The Museum Café



From his small table Zach surveyed the art museum’s café with a satirical eye, a predisposition to see strangers as figures in a cartoonist’s sketch: at a table several steps to his right, two jowly older ladies chatted like bantering bulldogs; an elderly gent, nearby, seated alone, scrutinized the block of lasagna placed before him as if to assess its integrity; a young waitress moved with the unselfconscious quirkiness of a talking animal in a children’s animated film. Lines, of pencil or of ink—imagined, recalled, or reimagined—swiveled in and out of his mental view, yet did not obscure his awareness of the clean white table tops, or of the intersection of the institutional and the humane in this warm busy hive defined by polished metal and glass, the hum of conversations at other tables, the quietly clinking cutlery and plates, the slightly overpriced but attractively presented cuisine (he had made quick and satisfactory work of his own lasagna block), and, not far away, a glass wall and its generous gift of natural light.

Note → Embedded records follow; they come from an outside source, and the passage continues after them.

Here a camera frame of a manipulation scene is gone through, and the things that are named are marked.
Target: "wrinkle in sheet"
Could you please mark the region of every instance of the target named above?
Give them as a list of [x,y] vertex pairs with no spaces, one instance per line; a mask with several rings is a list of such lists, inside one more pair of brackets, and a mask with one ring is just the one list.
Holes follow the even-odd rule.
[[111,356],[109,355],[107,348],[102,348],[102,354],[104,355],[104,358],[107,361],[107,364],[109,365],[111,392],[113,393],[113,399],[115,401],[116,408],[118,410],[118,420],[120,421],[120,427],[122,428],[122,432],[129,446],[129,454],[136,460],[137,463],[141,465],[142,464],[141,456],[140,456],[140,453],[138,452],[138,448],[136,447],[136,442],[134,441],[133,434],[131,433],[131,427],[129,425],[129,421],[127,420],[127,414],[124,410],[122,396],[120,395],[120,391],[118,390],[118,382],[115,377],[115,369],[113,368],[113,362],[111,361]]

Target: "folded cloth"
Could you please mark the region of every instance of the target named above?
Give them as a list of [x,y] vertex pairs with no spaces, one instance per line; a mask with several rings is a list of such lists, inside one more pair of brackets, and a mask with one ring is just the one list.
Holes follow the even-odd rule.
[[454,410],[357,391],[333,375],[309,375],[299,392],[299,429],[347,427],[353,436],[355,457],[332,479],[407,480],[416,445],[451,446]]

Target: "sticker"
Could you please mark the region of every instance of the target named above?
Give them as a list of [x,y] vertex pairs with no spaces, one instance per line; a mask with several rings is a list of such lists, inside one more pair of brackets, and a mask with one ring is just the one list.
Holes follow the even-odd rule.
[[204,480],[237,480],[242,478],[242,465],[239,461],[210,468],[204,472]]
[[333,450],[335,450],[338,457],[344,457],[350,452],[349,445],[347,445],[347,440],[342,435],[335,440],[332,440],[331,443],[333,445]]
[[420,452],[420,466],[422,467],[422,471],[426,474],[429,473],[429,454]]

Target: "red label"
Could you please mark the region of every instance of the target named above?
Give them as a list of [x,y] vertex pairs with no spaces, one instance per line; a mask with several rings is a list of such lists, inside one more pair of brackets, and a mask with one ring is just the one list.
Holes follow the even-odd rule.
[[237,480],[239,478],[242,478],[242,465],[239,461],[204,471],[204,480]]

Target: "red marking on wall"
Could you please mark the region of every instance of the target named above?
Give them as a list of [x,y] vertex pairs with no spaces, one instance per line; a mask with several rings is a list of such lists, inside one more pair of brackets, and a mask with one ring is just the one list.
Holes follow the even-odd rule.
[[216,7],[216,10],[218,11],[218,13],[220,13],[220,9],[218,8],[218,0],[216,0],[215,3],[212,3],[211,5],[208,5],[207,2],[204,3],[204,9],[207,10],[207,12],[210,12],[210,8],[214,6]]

The expansiveness of that sunlight brought to mind a recent conversation with a friend, a long, calm talk about reality, or realities, about faith, or faiths, about rationalism and its discontents and inadequacies. “All I’m saying,” the friend had said, “is you can’t know. You can’t know either way.” As is the nature of such talks, it had been circuitous and inconclusive; but that day had been greyer than this, and something in its mundane flatness had mutely supported the assertion. Besides, he and Eric essentially agreed, in that both felt as if life specialized in indistinctness, until, every now and then, a stroke of near-clarity offered, fleetingly, a crisper picture, of a setting, an object, a person, a situation—but only one panel in an otherwise uncertain series.

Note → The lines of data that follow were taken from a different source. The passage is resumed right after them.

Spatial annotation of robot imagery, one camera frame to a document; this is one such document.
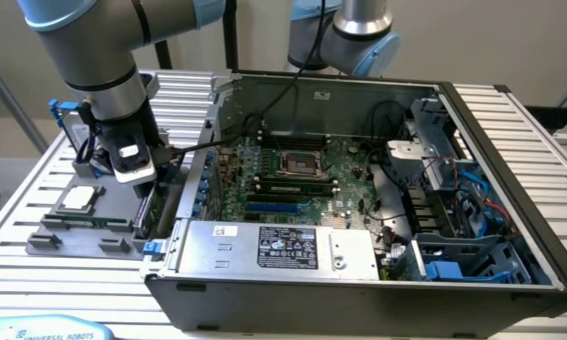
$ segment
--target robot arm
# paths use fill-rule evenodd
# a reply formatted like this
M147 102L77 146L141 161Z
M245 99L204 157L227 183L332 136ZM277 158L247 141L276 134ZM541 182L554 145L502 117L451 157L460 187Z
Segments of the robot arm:
M156 178L163 147L132 50L219 20L225 0L18 0L84 123L109 153L123 183Z
M287 70L294 71L307 59L319 24L319 0L296 0L292 7ZM387 0L328 0L319 52L308 71L334 67L360 77L379 77L399 48L399 35L391 30L392 14Z

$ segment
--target power supply label
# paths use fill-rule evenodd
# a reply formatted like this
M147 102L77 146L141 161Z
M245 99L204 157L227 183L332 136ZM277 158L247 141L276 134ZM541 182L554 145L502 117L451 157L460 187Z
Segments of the power supply label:
M319 269L315 229L260 227L257 265L263 268Z

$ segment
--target white wall
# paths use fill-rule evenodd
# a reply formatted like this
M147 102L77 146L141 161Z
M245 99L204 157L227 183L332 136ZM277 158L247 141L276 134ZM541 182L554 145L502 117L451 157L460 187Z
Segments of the white wall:
M240 67L280 70L291 0L239 0ZM506 84L528 104L554 104L567 89L567 0L390 0L403 41L387 76ZM223 69L221 24L171 40L175 67ZM135 53L155 68L152 47ZM29 114L69 98L16 0L0 0L0 73ZM8 112L0 104L0 116Z

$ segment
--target circuit board
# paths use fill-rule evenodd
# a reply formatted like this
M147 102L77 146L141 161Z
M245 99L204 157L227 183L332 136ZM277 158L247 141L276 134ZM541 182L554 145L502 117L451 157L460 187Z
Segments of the circuit board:
M221 220L248 221L245 217L251 213L257 218L252 222L368 228L378 233L378 224L375 221L366 220L360 212L360 201L363 206L368 207L376 200L378 194L374 181L368 178L368 153L360 149L359 145L360 142L351 138L332 137L320 151L267 149L249 138L225 146L232 156L227 157L225 164L228 175L224 180L225 208L221 212ZM263 174L265 177L275 178L281 169L281 157L295 155L302 160L303 155L306 155L304 159L308 159L314 154L320 156L323 177L335 179L338 183L336 194L332 197L299 197L298 213L247 211L248 196L253 193L255 175ZM304 163L298 161L296 164L304 166Z

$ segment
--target label sticker
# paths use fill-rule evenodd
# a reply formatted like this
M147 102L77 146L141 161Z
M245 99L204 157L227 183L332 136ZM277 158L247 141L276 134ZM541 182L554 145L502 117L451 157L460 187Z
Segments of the label sticker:
M215 226L215 232L212 233L213 236L228 236L228 237L236 237L237 236L237 226L236 225L216 225Z
M319 269L315 229L260 227L257 265L263 268Z

In a corner a young woman sat deep in thought, focused entirely on the screen of her tablet computer. A few feet away, the animated waitress wrote by hand on a pad of paper, and another few feet away a cashier touched the screen of a computerized cash register. To Zach, even the sleekest contemporary equipment seemed far less elegant than a sleekly employed pen and paper, but then of course he usually imagined the hand of an artist, whose pen glides along the lines of his or her thoughts and summons a multitude of times and places to be dealt like cards, shuffled, flipped—played with, but in a way that transcends play. The desert, the sea, snowcapped mountaintops, the jungle—and the large rooms and elaborately odd cityscapes of science fiction—all these had been conjured with mere pen and paper. Such acts of prestidigitation appealed to an inchoate kindred force in him. Not that he considered himself an artist, exactly. He only thought like one: he had the eye but not the hand.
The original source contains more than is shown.